**Given data:**
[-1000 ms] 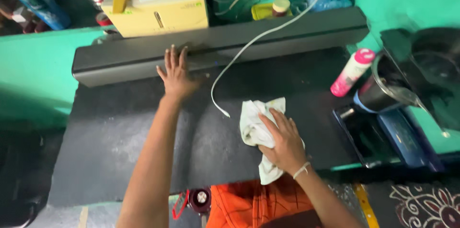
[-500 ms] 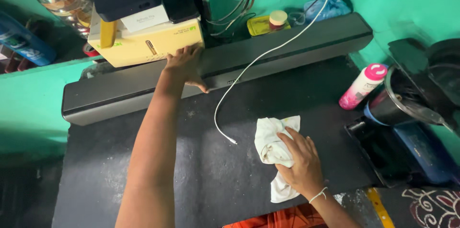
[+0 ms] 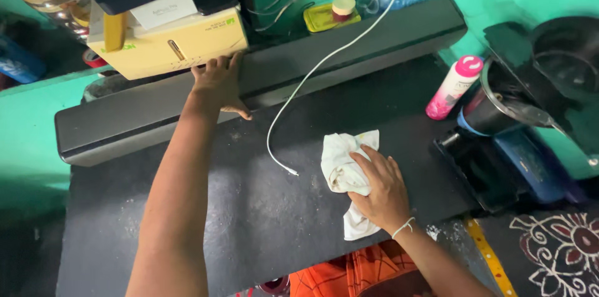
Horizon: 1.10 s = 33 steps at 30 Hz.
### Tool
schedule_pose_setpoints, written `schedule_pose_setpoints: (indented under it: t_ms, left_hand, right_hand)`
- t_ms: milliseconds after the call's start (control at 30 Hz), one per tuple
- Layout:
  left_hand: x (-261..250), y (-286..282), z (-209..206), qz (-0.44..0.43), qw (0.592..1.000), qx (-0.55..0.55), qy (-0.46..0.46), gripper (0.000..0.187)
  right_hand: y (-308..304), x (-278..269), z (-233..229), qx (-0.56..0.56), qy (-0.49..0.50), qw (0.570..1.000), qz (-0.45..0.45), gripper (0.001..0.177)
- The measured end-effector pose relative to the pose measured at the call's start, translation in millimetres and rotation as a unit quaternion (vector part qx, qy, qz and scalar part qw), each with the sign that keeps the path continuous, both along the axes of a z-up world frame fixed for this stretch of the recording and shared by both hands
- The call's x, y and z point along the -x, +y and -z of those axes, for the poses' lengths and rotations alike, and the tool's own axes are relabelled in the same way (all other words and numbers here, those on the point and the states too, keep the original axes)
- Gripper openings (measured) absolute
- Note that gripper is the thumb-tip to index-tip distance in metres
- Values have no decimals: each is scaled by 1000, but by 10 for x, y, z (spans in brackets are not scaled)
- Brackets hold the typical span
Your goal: The person clears various items including a mirror, comb, and bottles from a desk surface and سپس wipes the surface and a large soundbar with a cloth.
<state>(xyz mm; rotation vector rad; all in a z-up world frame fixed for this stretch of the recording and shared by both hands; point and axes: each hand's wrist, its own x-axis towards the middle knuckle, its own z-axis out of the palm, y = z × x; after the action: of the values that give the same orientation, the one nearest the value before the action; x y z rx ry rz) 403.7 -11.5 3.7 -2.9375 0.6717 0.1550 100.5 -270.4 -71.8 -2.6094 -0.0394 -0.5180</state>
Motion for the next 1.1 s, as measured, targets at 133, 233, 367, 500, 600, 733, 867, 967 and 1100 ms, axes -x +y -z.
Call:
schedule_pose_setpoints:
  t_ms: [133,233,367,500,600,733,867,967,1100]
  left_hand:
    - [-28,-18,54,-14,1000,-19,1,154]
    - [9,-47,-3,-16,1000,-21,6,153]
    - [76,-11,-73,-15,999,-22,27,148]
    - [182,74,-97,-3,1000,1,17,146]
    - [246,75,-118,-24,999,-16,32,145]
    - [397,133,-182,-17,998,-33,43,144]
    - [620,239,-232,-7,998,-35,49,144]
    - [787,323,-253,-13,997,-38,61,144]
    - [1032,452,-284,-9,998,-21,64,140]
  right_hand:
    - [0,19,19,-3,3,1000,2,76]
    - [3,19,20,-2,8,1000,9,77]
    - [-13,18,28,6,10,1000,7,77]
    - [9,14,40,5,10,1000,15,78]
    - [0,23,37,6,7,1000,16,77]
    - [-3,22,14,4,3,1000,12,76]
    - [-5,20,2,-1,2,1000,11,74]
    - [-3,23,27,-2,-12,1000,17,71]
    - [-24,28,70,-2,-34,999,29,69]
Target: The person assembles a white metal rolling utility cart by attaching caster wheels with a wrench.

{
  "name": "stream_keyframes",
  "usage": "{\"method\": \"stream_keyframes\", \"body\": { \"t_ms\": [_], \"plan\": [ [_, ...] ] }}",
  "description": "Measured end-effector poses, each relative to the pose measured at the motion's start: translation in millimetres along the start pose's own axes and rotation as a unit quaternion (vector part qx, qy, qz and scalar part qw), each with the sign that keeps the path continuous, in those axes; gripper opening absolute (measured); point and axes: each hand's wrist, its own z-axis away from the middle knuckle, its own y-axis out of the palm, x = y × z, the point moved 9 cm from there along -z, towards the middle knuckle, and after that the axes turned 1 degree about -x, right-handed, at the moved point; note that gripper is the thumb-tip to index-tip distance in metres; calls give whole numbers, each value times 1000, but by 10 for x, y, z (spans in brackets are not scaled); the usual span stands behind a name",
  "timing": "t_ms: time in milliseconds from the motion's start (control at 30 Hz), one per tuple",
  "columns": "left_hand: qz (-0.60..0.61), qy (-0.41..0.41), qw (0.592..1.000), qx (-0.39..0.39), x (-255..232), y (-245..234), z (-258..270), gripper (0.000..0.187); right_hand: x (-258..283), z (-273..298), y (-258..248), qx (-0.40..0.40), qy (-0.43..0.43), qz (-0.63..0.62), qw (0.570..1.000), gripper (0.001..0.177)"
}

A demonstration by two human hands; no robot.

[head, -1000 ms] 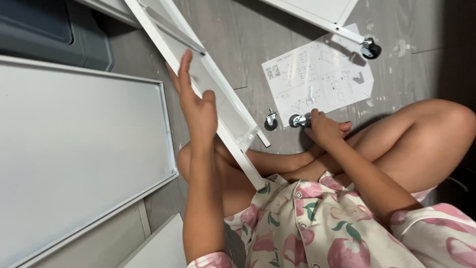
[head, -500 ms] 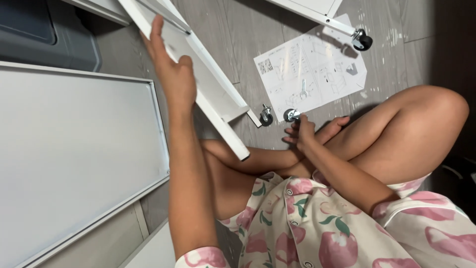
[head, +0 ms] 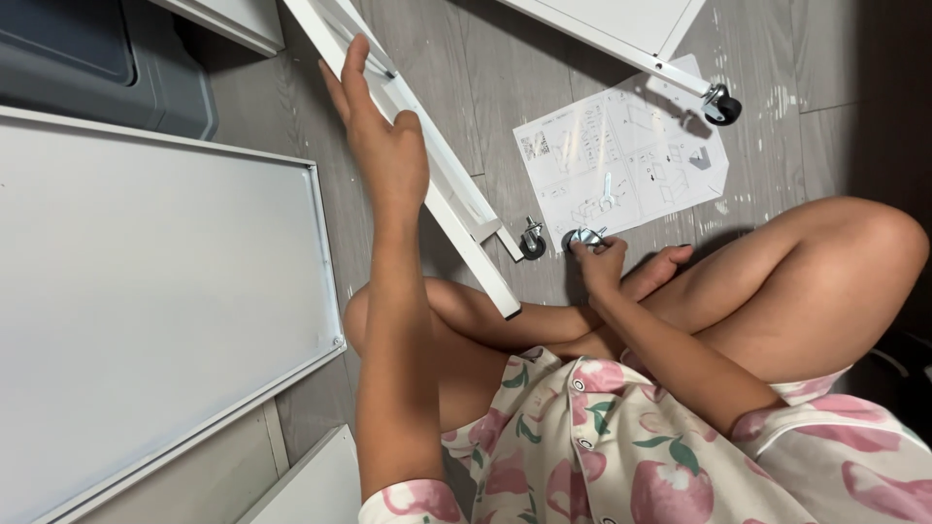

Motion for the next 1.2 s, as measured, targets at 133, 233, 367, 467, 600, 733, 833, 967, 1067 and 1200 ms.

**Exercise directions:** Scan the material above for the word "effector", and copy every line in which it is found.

**Result:**
- The measured end-effector pose relative to the pose measured at the call's start, translation in millimetres and rotation as a unit quaternion (vector part qx, qy, qz and scalar part qw), each with the sign that keeps the path continuous, both along the axes of a z-up world frame fixed for this stretch of the recording and shared by both hands
  "description": "Measured end-effector poses, each relative to the pose measured at the motion's start: translation in millimetres along the start pose's own axes and rotation as a unit quaternion (vector part qx, qy, qz and scalar part qw), each with the sign that keeps the path continuous, in those axes; gripper opening absolute (measured); point and axes: each hand's wrist, its own z-axis away from the middle knuckle, its own y-axis out of the palm, x = y × z, the point moved 9 cm from there along -z, towards the middle knuckle, and after that the axes turned 1 degree about -x, right-handed, at the moved point; note that gripper is the thumb-tip to index-tip distance in metres; calls give whole numbers, each value times 1000, but by 10 for x, y, z (spans in brackets are not scaled); the usual span stands behind a name",

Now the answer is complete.